▶ _DATA SHOWN_:
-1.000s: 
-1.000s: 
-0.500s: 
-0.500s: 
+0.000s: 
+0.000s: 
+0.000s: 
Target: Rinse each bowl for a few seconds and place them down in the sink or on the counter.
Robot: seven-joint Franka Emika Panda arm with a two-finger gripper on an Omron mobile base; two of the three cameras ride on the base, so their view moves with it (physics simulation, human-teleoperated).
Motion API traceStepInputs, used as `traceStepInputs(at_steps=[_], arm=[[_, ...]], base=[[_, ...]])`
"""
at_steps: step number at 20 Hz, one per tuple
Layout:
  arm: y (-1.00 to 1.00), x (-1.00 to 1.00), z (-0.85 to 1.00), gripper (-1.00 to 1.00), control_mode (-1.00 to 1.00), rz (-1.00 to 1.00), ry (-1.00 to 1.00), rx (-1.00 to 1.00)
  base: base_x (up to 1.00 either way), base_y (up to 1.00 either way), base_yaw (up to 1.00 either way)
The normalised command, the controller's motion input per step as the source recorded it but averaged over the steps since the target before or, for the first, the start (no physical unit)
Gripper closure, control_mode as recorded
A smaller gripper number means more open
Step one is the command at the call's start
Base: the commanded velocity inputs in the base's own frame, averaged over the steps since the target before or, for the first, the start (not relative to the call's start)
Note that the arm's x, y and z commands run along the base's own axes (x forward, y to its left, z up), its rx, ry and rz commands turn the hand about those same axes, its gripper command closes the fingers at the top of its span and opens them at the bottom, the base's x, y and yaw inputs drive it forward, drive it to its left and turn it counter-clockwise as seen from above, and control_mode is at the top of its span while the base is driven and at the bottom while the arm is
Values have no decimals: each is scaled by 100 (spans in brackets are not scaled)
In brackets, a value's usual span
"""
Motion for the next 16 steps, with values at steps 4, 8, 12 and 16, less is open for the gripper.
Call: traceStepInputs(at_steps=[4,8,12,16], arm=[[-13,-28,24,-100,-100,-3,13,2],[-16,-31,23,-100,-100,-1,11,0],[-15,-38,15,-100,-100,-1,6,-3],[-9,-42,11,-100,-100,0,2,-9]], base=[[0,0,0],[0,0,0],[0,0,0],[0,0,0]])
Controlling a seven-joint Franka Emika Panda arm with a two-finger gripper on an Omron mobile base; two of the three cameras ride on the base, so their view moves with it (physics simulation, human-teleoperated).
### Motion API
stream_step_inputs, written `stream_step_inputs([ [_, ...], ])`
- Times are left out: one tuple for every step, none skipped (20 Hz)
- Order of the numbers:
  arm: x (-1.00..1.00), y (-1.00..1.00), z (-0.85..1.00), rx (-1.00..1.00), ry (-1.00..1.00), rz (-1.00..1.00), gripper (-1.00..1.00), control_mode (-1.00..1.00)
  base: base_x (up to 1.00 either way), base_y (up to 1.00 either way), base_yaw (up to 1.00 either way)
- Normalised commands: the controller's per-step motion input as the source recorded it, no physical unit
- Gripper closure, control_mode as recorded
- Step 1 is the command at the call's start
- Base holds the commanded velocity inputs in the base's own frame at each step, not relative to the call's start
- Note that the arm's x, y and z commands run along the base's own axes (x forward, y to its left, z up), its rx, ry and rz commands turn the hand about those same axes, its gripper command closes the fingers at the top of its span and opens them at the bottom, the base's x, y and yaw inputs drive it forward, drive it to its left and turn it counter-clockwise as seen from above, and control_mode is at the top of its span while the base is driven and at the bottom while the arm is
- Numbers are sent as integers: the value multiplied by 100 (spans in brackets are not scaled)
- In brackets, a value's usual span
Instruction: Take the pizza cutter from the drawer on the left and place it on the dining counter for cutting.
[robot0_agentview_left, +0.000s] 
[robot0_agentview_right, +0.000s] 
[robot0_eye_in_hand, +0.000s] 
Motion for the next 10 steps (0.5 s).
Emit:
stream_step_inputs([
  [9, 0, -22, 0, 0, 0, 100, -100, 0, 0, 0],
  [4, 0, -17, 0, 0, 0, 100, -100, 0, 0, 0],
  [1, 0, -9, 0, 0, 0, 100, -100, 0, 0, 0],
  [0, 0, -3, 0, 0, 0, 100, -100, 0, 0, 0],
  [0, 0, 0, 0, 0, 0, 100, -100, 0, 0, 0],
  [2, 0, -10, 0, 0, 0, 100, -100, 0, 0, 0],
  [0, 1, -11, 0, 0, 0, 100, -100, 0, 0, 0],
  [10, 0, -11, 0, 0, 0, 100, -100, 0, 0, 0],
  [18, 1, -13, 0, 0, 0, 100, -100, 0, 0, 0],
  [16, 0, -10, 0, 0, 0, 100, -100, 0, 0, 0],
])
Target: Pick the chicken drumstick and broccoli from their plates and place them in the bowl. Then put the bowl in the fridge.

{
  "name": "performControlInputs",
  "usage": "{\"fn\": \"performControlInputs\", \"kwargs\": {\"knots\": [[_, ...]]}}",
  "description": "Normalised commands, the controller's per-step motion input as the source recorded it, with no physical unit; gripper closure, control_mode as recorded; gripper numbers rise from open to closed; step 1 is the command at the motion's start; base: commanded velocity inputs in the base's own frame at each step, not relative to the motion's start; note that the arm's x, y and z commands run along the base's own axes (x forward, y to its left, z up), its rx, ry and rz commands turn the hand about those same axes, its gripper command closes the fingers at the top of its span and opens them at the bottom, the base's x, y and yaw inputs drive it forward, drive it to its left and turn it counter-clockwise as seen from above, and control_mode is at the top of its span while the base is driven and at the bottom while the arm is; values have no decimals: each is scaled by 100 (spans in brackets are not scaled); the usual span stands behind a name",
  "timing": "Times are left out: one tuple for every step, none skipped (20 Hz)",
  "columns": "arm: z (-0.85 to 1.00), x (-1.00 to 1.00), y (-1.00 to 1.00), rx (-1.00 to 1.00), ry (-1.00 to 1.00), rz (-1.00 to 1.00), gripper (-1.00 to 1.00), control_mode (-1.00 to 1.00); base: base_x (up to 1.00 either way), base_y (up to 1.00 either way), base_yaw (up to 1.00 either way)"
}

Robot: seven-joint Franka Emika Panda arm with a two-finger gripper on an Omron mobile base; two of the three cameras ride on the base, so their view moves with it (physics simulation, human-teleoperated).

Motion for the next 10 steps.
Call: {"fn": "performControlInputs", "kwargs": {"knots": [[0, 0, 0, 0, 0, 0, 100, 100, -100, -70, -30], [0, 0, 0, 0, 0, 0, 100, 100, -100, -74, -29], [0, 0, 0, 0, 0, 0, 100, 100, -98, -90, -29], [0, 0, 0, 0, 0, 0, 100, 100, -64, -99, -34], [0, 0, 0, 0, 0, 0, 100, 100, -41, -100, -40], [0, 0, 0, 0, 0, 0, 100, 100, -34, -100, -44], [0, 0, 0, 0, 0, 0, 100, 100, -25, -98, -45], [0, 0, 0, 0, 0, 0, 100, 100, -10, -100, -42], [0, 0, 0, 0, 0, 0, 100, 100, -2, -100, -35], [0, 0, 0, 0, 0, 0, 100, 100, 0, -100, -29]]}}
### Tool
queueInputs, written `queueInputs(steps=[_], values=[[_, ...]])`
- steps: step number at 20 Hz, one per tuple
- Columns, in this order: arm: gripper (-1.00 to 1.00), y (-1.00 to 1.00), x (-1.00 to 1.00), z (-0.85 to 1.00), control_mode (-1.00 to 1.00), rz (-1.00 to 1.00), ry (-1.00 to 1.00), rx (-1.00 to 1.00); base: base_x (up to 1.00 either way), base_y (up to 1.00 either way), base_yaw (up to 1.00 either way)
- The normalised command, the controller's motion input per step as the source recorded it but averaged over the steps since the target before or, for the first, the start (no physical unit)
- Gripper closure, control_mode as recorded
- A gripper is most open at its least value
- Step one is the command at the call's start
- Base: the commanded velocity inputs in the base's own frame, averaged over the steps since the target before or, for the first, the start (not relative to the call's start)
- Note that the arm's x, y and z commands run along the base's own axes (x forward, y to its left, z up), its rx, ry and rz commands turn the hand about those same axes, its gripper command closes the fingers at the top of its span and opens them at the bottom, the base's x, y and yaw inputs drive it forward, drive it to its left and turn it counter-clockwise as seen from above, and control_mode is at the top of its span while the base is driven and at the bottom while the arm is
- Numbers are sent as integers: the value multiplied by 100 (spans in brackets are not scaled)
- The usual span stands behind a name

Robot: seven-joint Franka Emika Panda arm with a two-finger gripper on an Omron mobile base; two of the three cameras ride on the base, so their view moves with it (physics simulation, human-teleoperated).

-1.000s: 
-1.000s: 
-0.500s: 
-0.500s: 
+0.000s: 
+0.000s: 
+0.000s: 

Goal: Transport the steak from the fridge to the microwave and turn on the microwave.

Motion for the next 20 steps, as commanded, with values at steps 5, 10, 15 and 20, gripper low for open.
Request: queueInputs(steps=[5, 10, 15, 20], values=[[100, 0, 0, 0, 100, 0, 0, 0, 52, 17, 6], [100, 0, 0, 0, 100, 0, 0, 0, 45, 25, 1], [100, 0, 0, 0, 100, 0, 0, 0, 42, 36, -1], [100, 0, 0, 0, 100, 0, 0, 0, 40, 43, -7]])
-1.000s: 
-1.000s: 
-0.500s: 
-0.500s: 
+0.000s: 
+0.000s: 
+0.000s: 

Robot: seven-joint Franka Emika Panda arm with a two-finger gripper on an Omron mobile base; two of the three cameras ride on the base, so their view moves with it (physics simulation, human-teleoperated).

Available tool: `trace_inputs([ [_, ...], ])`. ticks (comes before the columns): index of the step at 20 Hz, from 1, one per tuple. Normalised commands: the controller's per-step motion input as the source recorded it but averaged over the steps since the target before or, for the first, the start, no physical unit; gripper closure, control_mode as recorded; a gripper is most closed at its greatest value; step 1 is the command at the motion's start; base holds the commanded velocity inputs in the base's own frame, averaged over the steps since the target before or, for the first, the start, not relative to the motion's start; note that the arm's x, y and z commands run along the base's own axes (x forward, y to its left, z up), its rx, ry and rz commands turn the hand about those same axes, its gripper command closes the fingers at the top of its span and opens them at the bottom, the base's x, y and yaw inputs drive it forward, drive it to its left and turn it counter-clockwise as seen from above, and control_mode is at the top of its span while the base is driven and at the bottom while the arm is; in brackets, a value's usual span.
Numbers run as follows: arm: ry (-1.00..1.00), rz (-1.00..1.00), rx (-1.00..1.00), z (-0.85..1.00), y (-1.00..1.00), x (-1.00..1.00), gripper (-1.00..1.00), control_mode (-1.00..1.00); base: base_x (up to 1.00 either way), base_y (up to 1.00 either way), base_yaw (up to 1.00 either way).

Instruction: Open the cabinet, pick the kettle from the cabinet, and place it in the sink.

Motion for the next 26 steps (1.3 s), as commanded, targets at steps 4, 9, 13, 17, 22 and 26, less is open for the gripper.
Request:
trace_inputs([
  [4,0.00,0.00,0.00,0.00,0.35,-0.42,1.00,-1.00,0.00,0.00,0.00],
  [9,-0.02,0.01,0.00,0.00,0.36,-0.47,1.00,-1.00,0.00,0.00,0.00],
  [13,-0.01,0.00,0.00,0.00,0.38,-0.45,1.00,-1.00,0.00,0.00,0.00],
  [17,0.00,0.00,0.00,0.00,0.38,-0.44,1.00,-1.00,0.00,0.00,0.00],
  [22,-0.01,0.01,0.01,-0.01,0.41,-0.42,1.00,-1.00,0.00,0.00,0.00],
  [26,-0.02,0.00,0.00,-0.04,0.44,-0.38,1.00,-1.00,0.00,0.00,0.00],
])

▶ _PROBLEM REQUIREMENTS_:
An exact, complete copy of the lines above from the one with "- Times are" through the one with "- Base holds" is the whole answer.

▶ _ANSWER TO THE EXERCISE_:
- Times are left out: one tuple for every step, none skipped (20 Hz)
- Order of the numbers:
  arm: x (-1.00..1.00), y (-1.00..1.00), z (-0.85..1.00), rx (-1.00..1.00), ry (-1.00..1.00), rz (-1.00..1.00), gripper (-1.00..1.00), control_mode (-1.00..1.00)
  base: base_x (up to 1.00 either way), base_y (up to 1.00 either way), base_yaw (up to 1.00 either way)
- Normalised commands: the controller's per-step motion input as the source recorded it, no physical unit
- Gripper closure, control_mode as recorded
- Step 1 is the command at the call's start
- Base holds the commanded velocity inputs in the base's own frame at each step, not relative to the call's start

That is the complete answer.